* [Brief] Below are records to return verbatim; the pictures are to be dropped.

* [Recorded data]

══════════

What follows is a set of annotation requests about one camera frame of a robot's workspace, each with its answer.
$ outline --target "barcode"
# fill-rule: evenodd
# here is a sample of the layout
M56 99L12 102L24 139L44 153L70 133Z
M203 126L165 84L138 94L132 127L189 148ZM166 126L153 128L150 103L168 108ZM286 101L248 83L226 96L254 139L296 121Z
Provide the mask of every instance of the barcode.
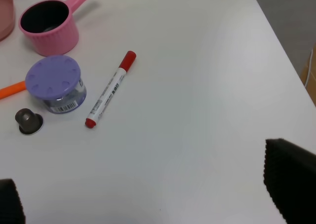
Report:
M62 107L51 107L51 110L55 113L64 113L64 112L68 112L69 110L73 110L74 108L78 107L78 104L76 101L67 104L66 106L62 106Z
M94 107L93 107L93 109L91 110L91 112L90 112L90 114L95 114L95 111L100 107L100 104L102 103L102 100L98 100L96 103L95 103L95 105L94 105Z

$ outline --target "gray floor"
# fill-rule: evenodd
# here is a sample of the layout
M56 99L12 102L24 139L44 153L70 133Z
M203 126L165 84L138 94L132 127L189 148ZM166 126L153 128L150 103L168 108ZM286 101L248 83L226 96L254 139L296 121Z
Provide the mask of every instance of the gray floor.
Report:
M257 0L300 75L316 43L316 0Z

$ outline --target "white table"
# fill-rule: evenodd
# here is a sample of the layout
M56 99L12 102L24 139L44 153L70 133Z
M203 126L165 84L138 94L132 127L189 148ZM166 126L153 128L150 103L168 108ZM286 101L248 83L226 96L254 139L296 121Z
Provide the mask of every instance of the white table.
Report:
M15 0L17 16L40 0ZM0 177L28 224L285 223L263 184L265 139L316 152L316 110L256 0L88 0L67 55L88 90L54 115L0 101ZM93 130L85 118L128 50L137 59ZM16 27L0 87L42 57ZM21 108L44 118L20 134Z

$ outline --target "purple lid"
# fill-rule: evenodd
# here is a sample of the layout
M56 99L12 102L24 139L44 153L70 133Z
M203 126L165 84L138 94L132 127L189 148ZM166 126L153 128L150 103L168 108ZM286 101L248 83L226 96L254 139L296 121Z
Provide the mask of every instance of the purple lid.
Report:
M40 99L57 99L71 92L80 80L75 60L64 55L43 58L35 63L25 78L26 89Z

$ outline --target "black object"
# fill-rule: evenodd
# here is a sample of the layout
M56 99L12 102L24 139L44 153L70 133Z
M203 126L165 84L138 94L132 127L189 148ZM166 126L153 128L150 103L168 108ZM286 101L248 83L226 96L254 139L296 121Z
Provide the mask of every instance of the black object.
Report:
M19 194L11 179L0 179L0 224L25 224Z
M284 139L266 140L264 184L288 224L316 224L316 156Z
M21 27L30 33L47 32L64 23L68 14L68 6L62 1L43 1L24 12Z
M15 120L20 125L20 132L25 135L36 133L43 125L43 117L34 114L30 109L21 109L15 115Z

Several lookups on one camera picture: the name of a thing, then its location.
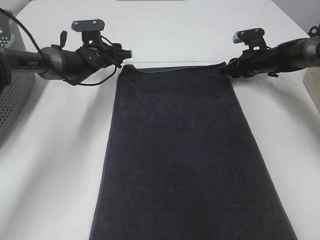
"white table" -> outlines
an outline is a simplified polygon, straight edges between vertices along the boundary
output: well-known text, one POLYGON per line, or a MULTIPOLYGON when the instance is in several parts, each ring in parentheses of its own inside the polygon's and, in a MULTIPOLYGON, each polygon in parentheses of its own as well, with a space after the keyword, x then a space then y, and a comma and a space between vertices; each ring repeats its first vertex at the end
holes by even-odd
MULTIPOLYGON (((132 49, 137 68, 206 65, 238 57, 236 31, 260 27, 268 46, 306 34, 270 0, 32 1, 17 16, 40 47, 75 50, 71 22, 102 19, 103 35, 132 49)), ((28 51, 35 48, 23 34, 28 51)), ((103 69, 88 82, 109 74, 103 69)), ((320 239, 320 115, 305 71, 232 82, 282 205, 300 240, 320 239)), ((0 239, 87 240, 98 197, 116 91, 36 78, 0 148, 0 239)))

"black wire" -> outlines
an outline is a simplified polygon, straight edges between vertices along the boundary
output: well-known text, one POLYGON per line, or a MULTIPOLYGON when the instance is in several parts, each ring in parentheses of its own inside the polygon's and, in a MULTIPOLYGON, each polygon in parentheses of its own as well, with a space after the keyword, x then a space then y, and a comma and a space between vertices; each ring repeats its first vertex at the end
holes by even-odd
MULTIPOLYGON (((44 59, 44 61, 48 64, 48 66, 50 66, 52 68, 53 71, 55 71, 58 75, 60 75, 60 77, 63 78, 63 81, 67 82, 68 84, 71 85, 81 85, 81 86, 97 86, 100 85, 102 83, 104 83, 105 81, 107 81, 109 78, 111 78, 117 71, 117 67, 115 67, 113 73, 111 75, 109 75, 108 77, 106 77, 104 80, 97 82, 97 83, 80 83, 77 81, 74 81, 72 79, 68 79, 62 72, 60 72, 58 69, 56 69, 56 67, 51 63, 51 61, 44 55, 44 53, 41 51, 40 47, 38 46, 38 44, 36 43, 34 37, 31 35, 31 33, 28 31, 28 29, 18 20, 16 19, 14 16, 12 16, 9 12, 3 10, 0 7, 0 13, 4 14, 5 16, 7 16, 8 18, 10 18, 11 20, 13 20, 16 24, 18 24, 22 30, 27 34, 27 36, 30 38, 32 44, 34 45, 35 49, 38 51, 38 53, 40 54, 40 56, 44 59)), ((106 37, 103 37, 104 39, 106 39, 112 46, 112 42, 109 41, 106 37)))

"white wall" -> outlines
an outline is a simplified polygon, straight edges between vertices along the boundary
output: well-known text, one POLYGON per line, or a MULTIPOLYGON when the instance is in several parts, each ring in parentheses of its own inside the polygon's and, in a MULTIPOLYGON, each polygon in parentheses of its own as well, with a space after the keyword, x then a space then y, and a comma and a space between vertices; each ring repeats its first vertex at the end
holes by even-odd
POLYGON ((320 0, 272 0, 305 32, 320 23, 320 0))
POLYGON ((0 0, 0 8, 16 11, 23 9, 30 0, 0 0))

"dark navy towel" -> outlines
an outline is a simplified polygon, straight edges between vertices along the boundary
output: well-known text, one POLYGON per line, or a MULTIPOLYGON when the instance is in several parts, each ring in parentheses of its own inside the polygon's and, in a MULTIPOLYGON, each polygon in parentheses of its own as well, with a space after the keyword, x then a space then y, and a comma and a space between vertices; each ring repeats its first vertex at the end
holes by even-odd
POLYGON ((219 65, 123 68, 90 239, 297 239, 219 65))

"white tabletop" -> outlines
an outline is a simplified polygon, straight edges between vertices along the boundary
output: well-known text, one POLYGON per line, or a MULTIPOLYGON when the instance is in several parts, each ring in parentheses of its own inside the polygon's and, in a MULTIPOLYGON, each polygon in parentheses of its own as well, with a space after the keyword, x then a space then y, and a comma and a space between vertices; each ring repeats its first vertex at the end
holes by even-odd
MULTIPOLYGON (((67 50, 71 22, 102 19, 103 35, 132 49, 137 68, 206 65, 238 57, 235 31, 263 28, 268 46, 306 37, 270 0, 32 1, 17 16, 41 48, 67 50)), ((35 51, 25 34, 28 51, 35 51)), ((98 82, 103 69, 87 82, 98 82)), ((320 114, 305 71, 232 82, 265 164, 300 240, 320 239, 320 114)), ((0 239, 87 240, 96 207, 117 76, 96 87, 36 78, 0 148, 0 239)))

══════════

* [Task response]
What follows is a set of annotation requests about one camera frame of a robot's workspace, each with its answer.
$ outline --target "barcode"
# fill-rule: evenodd
# here is a sample of the layout
M56 99L12 102L24 139L44 153L70 133Z
M203 126L165 84L138 94L132 127L189 148ZM166 126L153 128L150 103L168 108ZM286 101L248 83L226 96L254 139L296 121Z
Provide the mask of every instance of the barcode.
Report:
M62 107L51 107L51 110L55 113L64 113L64 112L68 112L69 110L73 110L74 108L78 107L78 104L76 101L67 104L66 106L62 106Z
M94 107L93 107L93 109L91 110L91 112L90 112L90 114L95 114L95 111L100 107L100 104L102 103L102 100L98 100L96 103L95 103L95 105L94 105Z

$ outline --target "gray floor"
# fill-rule: evenodd
# here is a sample of the layout
M56 99L12 102L24 139L44 153L70 133Z
M203 126L165 84L138 94L132 127L189 148ZM166 126L153 128L150 103L168 108ZM286 101L248 83L226 96L254 139L296 121Z
Provide the mask of every instance of the gray floor.
Report:
M257 0L300 75L316 43L316 0Z

$ outline --target "white table"
# fill-rule: evenodd
# here is a sample of the layout
M56 99L12 102L24 139L44 153L70 133Z
M203 126L165 84L138 94L132 127L189 148ZM166 126L153 128L150 103L168 108ZM286 101L248 83L226 96L254 139L296 121Z
Provide the mask of every instance of the white table.
Report:
M15 0L17 16L40 0ZM0 177L28 224L285 223L263 184L265 139L316 152L316 110L256 0L88 0L67 55L88 90L54 115L0 101ZM93 130L85 118L128 50L137 59ZM16 27L0 87L42 57ZM21 108L44 118L20 134Z

$ outline --target "purple lid"
# fill-rule: evenodd
# here is a sample of the layout
M56 99L12 102L24 139L44 153L70 133Z
M203 126L165 84L138 94L132 127L189 148ZM166 126L153 128L150 103L168 108ZM286 101L248 83L226 96L254 139L296 121Z
Provide the mask of every instance of the purple lid.
Report:
M40 99L57 99L71 92L80 80L75 60L64 55L43 58L35 63L25 78L26 89Z

$ outline --target "black object"
# fill-rule: evenodd
# here is a sample of the layout
M56 99L12 102L24 139L44 153L70 133Z
M203 126L165 84L138 94L132 127L189 148ZM166 126L153 128L150 103L168 108ZM286 101L248 83L226 96L254 139L296 121Z
Provide the mask of every instance of the black object.
Report:
M19 194L11 179L0 179L0 224L25 224Z
M284 139L266 140L264 184L288 224L316 224L316 156Z
M21 27L30 33L47 32L64 23L68 14L68 6L62 1L43 1L24 12Z
M15 120L20 125L20 132L25 135L36 133L43 125L43 117L34 114L30 109L21 109L15 115Z

Several lookups on one camera picture: the name of a thing, then its location.
"white table" -> outlines
an outline is a simplified polygon, straight edges between vertices along the boundary
output: well-known text, one POLYGON per line, or a MULTIPOLYGON when the instance is in several parts, each ring in parentheses of its own inside the polygon's and, in a MULTIPOLYGON, each polygon in parentheses of its own as well, with a space after the keyword, x then a space then y, and a comma and a space between vertices; each ring repeats its first vertex at the end
holes by even-odd
MULTIPOLYGON (((132 49, 137 68, 206 65, 238 57, 236 31, 260 27, 268 46, 306 34, 270 0, 32 1, 17 16, 40 47, 75 50, 71 22, 102 19, 103 35, 132 49)), ((28 51, 35 48, 23 34, 28 51)), ((103 69, 88 82, 109 74, 103 69)), ((320 239, 320 115, 305 71, 232 82, 282 205, 300 240, 320 239)), ((0 239, 87 240, 98 197, 116 91, 36 78, 0 148, 0 239)))

"black wire" -> outlines
an outline is a simplified polygon, straight edges between vertices along the boundary
output: well-known text, one POLYGON per line, or a MULTIPOLYGON when the instance is in several parts, each ring in parentheses of its own inside the polygon's and, in a MULTIPOLYGON, each polygon in parentheses of its own as well, with a space after the keyword, x then a space then y, and a comma and a space between vertices; each ring repeats its first vertex at the end
holes by even-odd
MULTIPOLYGON (((44 59, 44 61, 48 64, 48 66, 50 66, 52 68, 53 71, 55 71, 58 75, 60 75, 60 77, 63 78, 63 81, 67 82, 68 84, 71 85, 81 85, 81 86, 97 86, 100 85, 102 83, 104 83, 105 81, 107 81, 109 78, 111 78, 117 71, 117 67, 115 67, 113 73, 111 75, 109 75, 108 77, 106 77, 104 80, 97 82, 97 83, 80 83, 77 81, 74 81, 72 79, 68 79, 62 72, 60 72, 58 69, 56 69, 56 67, 51 63, 51 61, 44 55, 44 53, 41 51, 40 47, 38 46, 38 44, 36 43, 34 37, 31 35, 31 33, 28 31, 28 29, 18 20, 16 19, 14 16, 12 16, 9 12, 3 10, 0 7, 0 13, 4 14, 5 16, 7 16, 8 18, 10 18, 11 20, 13 20, 16 24, 18 24, 22 30, 27 34, 27 36, 30 38, 32 44, 34 45, 35 49, 38 51, 38 53, 40 54, 40 56, 44 59)), ((106 37, 103 37, 104 39, 106 39, 112 46, 112 42, 109 41, 106 37)))

"white wall" -> outlines
an outline is a simplified polygon, straight edges between vertices along the boundary
output: well-known text, one POLYGON per line, or a MULTIPOLYGON when the instance is in several parts, each ring in parentheses of its own inside the polygon's and, in a MULTIPOLYGON, each polygon in parentheses of its own as well, with a space after the keyword, x then a space then y, and a comma and a space between vertices; each ring repeats its first vertex at the end
holes by even-odd
POLYGON ((320 0, 272 0, 305 32, 320 23, 320 0))
POLYGON ((0 0, 0 8, 16 11, 23 9, 30 0, 0 0))

"dark navy towel" -> outlines
an outline is a simplified polygon, straight edges between vertices along the boundary
output: well-known text, one POLYGON per line, or a MULTIPOLYGON when the instance is in several parts, each ring in parentheses of its own inside the polygon's and, in a MULTIPOLYGON, each polygon in parentheses of its own as well, with a space after the keyword, x then a space then y, and a comma and a space between vertices; each ring repeats its first vertex at the end
holes by even-odd
POLYGON ((219 65, 123 68, 90 239, 297 239, 219 65))

"white tabletop" -> outlines
an outline is a simplified polygon, straight edges between vertices along the boundary
output: well-known text, one POLYGON per line, or a MULTIPOLYGON when the instance is in several parts, each ring in parentheses of its own inside the polygon's and, in a MULTIPOLYGON, each polygon in parentheses of its own as well, with a space after the keyword, x then a space then y, and a comma and a space between vertices; each ring repeats its first vertex at the end
holes by even-odd
MULTIPOLYGON (((67 50, 71 22, 102 19, 103 35, 132 49, 137 68, 206 65, 238 57, 235 31, 263 28, 268 46, 306 37, 270 0, 32 1, 17 16, 41 48, 67 50)), ((35 51, 25 34, 28 51, 35 51)), ((98 82, 103 69, 87 82, 98 82)), ((320 114, 305 71, 232 82, 265 164, 300 240, 320 239, 320 114)), ((0 239, 87 240, 96 207, 117 76, 96 87, 36 78, 0 148, 0 239)))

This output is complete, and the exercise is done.